* [Work to be completed]
Print exactly the lines from the one containing "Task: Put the" through the last line of the listing, both included.
+ + +
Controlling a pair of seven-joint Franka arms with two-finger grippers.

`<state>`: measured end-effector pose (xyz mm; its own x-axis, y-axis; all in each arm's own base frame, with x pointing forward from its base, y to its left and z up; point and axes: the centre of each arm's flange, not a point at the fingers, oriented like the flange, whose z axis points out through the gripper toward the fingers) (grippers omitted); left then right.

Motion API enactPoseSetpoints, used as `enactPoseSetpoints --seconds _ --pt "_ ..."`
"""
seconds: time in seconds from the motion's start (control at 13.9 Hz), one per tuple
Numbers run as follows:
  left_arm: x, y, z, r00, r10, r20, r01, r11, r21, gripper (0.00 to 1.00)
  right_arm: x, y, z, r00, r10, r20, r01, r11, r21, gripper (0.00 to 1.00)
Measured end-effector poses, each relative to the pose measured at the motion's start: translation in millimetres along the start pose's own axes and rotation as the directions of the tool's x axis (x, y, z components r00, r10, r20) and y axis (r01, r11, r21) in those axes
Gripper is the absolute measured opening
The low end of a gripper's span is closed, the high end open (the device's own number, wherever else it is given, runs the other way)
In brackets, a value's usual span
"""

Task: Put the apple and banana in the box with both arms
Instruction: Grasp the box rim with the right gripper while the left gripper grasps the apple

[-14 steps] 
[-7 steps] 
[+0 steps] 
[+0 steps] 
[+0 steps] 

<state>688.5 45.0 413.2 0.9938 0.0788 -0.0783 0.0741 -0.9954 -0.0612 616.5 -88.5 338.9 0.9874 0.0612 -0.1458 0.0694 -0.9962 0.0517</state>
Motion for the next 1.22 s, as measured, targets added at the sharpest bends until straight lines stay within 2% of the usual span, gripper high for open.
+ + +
* [Exercise solution]
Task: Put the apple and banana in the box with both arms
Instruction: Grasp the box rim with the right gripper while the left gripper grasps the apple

[-14 steps] 
[-7 steps] 
[+0 steps] 
[+0 steps] 
[+0 steps] 

<state>688.5 45.0 413.2 0.9938 0.0788 -0.0783 0.0741 -0.9954 -0.0612 616.5 -88.5 338.9 0.9874 0.0612 -0.1458 0.0694 -0.9962 0.0517</state>
Motion for the next 1.22 s, as measured, targets added at the sharpest bends until straight lines stay within 2% of the usual span, gripper high for open.

The requested output has now been given in full.